Funds Hub
Money managers under the microscope
Crosby aborts its Apollo mission
As predicted last November, troubled fund firm Crosby’s joint venture Apollo Multi Asset Management has struggled to attract assets and today Crosby announced it is pulling out as a partner in the loss-making boutique.
Apollo, a fund of funds venture with fund manager Tom McGrath, produced some respectable performance from its Balanced fund but attracted just 31.2 million pounds in assets.
It will now have to repay regulatory capital of around $180,000 to Crosby as well as the balance of a loan Crosby had made.
A vehicle representing the Nomura Employee Benefit Trust (of which, by the way, Crosy CEO Simon Fry is a potential beneficiary) now plans to take a controlling interest in Apollo.
Green shoots?
We’re hardly out of the woods yet, but more and more fund management companies are beginning to feel confident enought to say conditions are improving, if only very slightly.
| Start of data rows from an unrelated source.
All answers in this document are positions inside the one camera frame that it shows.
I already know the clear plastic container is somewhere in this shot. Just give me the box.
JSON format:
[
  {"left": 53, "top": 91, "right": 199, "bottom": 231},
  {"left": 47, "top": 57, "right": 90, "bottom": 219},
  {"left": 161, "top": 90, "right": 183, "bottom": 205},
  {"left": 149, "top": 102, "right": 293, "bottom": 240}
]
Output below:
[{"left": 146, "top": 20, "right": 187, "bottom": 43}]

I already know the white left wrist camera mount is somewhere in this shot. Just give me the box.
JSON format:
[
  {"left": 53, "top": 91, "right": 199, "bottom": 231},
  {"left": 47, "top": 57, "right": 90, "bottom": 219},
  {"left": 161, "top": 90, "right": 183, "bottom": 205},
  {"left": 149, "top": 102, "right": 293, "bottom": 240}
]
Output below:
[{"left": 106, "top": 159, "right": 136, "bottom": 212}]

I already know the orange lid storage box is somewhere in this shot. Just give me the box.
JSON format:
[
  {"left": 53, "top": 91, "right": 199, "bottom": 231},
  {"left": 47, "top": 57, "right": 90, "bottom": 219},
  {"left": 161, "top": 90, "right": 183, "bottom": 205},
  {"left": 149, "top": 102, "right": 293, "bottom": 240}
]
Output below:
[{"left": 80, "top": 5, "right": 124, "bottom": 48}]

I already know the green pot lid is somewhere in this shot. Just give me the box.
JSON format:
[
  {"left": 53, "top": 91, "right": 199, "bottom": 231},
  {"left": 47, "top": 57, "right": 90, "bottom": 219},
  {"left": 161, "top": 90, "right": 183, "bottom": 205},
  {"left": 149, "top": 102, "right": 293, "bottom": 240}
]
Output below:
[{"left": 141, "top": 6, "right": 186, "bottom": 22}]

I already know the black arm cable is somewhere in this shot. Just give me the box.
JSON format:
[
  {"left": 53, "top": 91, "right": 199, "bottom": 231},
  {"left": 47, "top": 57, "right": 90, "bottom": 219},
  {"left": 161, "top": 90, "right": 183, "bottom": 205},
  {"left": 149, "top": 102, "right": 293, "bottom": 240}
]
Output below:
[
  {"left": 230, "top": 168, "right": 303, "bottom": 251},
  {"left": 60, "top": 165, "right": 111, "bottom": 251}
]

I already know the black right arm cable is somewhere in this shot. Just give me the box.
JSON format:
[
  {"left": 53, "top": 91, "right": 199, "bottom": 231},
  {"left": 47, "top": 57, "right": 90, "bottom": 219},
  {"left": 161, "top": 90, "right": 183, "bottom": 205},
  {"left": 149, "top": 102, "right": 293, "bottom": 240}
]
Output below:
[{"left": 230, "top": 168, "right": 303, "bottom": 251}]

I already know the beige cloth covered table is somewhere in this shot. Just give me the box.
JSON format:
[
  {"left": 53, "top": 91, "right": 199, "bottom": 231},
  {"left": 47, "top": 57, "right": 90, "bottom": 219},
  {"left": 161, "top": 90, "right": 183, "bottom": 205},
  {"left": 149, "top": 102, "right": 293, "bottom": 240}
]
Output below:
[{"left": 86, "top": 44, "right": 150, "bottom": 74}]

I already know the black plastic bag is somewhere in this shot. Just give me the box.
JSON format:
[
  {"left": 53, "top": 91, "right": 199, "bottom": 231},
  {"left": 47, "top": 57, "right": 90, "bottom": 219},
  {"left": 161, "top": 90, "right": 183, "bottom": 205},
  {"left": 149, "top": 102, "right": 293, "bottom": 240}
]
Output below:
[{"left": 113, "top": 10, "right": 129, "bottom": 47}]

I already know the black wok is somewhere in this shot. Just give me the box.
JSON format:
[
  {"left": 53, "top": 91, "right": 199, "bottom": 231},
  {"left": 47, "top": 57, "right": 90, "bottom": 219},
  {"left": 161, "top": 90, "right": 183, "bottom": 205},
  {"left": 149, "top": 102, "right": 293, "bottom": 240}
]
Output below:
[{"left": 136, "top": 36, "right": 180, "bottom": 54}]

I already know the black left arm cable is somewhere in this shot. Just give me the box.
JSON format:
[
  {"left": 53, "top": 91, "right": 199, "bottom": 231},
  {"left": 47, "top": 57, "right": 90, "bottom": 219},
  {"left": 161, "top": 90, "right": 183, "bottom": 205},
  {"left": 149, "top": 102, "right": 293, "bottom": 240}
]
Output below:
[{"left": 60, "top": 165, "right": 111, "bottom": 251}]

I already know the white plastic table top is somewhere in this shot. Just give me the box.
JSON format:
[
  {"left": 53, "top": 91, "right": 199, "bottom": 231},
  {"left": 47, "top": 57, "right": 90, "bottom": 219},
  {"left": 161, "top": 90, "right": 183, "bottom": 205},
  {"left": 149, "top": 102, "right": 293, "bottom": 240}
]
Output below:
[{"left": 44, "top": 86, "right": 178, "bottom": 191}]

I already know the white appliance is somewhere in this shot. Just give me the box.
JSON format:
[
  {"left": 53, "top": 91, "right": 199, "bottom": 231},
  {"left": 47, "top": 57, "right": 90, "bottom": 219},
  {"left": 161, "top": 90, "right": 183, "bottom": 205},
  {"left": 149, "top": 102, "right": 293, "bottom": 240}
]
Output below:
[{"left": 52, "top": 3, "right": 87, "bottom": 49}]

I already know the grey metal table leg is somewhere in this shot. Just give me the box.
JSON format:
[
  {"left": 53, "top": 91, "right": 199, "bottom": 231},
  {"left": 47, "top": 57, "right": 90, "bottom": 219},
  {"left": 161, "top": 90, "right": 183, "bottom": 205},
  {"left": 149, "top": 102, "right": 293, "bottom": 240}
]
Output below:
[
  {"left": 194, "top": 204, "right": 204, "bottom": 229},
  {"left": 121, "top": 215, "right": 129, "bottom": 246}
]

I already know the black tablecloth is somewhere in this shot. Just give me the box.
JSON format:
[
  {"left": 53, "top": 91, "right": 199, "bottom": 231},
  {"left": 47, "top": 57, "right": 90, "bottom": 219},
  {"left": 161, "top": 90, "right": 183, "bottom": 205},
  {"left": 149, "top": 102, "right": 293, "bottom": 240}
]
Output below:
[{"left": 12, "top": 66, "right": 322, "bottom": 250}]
Today Crosby Asset Management stuck its neck out.
“A modest, but noticeable, improvement in the operating environment was discernible,” it said in its half-yearly report, adding that business at its wealth managment unit “is showing modest signs of improvement”.
Regrets, I’ve had a few
Crosby Asset Management’s high-profile deal to buy up funds from collapsed asset manager Forsyth Partners in 2007 just looks worse and worse.
Crosby today said that after further demands by clients to withdraw cash it would scrap plans to merge and remarket Forsyth’s funds of hedge funds and instead shut them.